I was recently watching an ad on TV that had a very unrealistic view of narcolepsy, and it got me thinking that most people—including some physicians!—truly don’t know about this sleep disorder. And what is known in the public tends to be stigmatized and extreme, such as falling asleep while talking with someone.
I commonly see patients with narcolepsy who went through 10 to 15 years of medical tests before getting the proper diagnosis at a sleep center. Patients suffering from narcolepsy are frequently misdiagnosed with a multitude of medical issues, including psychiatric problems such as depression, bipolar disorder or even schizophrenia.
Narcolepsy is an autoimmune sleep disorder that affects 1 in every 2,000 people—the same prevalence rate as multiple sclerosis. Imagine going without sleep for a few days in a row and how you might feel during the daytime. That’s how patients with narcolepsy feel all day long without proper treatment.
The symptoms can appear all at once or slowly develop over time. All patients with narcolepsy report excessive daytime sleepiness (EDS), sometimes even during dangerous situations, such as while driving or operating heavy machinery. Another common symptom is cataplexy, which affects nearly 50 percent of narcolepsy patients. Cataplexy is a sudden, temporary loss of muscle strength that is usually triggered by strong emotions such as anger, surprise or laughter. It can range from mild—brief weakness in the face or knees—to severe—resulting in a complete physical collapse. Cataplexy sometimes appears as the initial symptom of narcolepsy and may change in severity over time.
Other symptoms of narcolepsy include hypnagogic hallucinations, which involve seeing vivid images that occur when a person is falling asleep or waking up, as well as disturbed/broken nighttime sleep despite daytime sleepiness. Some people experience sleep paralysis, which is a brief loss of muscle tone that happens when falling asleep or waking up whereby you’re mentally awake but not able to move your body for a short while, as well as automatic behaviors, such as performing habitual tasks while not being fully aware of it at the time.
Many patients with narcolepsy also report problems with attention, concentration and memory, as well as occasional double vision, headaches and trouble losing weight.

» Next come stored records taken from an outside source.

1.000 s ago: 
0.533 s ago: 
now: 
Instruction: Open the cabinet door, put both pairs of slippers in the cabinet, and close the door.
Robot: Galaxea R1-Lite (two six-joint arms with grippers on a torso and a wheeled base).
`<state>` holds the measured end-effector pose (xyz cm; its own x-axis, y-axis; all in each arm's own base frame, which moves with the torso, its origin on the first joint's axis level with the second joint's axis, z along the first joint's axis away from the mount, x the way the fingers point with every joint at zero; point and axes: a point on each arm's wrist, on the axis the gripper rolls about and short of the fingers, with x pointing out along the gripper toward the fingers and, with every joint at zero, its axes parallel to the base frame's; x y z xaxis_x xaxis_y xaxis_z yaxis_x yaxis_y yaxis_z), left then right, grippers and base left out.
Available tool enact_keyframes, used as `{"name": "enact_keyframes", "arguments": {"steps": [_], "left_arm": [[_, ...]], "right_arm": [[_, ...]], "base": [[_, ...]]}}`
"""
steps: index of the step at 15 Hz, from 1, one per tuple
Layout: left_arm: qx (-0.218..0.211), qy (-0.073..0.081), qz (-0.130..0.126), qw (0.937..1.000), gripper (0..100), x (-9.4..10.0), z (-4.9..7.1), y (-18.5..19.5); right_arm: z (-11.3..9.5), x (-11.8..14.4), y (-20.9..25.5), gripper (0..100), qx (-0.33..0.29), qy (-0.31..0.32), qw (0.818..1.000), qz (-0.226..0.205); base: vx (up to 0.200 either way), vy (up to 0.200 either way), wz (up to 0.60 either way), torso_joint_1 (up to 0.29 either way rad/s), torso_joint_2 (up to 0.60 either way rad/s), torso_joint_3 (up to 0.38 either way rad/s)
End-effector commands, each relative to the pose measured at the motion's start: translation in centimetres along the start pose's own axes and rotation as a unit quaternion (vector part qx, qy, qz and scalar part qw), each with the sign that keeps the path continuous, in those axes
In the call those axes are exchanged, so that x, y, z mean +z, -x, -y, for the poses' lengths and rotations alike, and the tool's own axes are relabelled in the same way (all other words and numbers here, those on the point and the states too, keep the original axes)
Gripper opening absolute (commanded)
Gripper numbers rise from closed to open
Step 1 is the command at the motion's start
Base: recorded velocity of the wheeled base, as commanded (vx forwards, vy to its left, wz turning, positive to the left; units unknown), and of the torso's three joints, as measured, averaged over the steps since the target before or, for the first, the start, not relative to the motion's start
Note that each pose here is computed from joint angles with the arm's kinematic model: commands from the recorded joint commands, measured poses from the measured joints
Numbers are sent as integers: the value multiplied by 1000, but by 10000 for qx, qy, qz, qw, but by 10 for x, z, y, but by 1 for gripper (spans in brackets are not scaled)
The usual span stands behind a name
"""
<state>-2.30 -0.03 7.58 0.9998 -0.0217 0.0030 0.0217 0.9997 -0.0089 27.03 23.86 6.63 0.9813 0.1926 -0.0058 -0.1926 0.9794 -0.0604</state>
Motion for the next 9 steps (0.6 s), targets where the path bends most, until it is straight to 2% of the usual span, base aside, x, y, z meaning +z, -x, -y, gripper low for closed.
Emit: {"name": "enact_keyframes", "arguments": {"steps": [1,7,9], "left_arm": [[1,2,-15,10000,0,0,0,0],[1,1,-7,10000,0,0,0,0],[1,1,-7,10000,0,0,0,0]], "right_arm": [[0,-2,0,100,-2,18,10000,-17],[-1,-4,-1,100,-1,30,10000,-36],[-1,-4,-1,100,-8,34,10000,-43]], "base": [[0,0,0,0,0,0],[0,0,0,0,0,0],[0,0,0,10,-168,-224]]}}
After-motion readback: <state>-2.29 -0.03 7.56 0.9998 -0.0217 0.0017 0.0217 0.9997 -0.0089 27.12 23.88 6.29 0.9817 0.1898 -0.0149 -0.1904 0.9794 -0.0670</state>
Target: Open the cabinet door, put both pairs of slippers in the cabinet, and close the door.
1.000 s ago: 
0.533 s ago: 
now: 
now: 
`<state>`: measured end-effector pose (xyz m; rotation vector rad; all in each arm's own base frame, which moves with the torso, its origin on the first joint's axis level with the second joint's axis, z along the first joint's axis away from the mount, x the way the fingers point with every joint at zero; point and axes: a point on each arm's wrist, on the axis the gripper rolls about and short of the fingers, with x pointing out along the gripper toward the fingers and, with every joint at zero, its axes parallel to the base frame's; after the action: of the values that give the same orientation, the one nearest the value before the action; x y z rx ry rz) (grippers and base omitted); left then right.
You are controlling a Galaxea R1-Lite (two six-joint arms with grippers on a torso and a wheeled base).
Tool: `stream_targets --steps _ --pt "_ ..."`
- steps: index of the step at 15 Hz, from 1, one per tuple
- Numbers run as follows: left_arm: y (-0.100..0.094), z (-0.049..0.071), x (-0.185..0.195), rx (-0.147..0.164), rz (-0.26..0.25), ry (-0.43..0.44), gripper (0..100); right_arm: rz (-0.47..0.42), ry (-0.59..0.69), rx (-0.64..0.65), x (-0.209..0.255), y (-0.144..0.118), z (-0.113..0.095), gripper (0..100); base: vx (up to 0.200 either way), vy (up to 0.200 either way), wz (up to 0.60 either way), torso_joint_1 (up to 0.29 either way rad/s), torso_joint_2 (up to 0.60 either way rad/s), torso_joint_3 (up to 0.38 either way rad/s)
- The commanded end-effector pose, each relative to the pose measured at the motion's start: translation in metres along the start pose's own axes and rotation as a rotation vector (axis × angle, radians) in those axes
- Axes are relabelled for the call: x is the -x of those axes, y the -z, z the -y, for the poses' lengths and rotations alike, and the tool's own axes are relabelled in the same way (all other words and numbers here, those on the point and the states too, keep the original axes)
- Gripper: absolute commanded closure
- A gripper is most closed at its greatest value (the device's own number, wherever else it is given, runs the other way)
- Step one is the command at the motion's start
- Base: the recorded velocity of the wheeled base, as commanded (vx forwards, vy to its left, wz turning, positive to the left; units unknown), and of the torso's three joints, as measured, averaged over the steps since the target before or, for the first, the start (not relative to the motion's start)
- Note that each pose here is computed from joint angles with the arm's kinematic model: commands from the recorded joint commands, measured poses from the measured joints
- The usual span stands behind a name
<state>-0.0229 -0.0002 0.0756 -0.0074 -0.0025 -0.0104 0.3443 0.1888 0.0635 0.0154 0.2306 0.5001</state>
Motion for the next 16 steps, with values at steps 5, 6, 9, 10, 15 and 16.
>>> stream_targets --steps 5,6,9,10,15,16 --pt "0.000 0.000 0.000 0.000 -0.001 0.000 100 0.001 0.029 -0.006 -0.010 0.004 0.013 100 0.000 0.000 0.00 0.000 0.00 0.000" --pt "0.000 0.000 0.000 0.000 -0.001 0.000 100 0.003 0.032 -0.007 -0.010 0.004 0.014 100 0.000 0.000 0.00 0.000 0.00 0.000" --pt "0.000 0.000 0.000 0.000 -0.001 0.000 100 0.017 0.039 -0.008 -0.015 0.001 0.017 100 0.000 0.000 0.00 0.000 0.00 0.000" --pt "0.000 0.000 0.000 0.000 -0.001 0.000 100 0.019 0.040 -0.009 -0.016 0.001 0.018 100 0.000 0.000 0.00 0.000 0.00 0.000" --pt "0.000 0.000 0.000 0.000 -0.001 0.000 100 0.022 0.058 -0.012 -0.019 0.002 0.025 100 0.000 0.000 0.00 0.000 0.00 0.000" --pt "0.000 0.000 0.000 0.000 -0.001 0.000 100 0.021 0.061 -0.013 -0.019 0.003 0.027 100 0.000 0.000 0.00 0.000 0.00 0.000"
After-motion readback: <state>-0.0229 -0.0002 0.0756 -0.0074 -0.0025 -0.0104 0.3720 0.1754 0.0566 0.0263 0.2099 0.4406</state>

It’s no surprise that the resulting sleepiness can negatively impact the ability to fulfill school, work or social obligations. Depression and anxiety can also stem from social and occupational troubles. Some patients with narcolepsy may be labeled “lazy” or “unmotivated” because of their sleepiness, further worsening their mood.
If you have any of the above symptoms, especially excessive daytime sleepiness, and find it is difficult to drive, attend work or school, perform daily activities and chores, or socialize, talk with your doctor to rule out any other medical or psychiatric problems that may be the culprit. If nothing else is found to contribute to these symptoms, be proactive and ask for a referral to a sleep specialist. Although many doctors are learning about narcolepsy, the vast majority still are not well versed in recognizing it.
There is not yet a cure for narcolepsy, but a combination of pharmacologic and behavioral treatments can prove very useful. There are many medications available that can help target specific symptoms of narcolepsy and some target multiple symptoms at once. Management of narcolepsy isn’t a “one size fits all” deal—everyone is different and various medications and behavioral strategies, such as napping and consuming caffeine, need to be tailored to each patient.
A proper medication and behavioral management plan can help lessen the frequency and severity of the symptoms, allowing for many patients with narcolepsy to have an improved overall quality of life—able to drive, work and socialize normally.The more we get over the stigma and misconceptions of narcolepsy, the closer we can come to rapid diagnosis, immediate treatment and one day, finding a cure.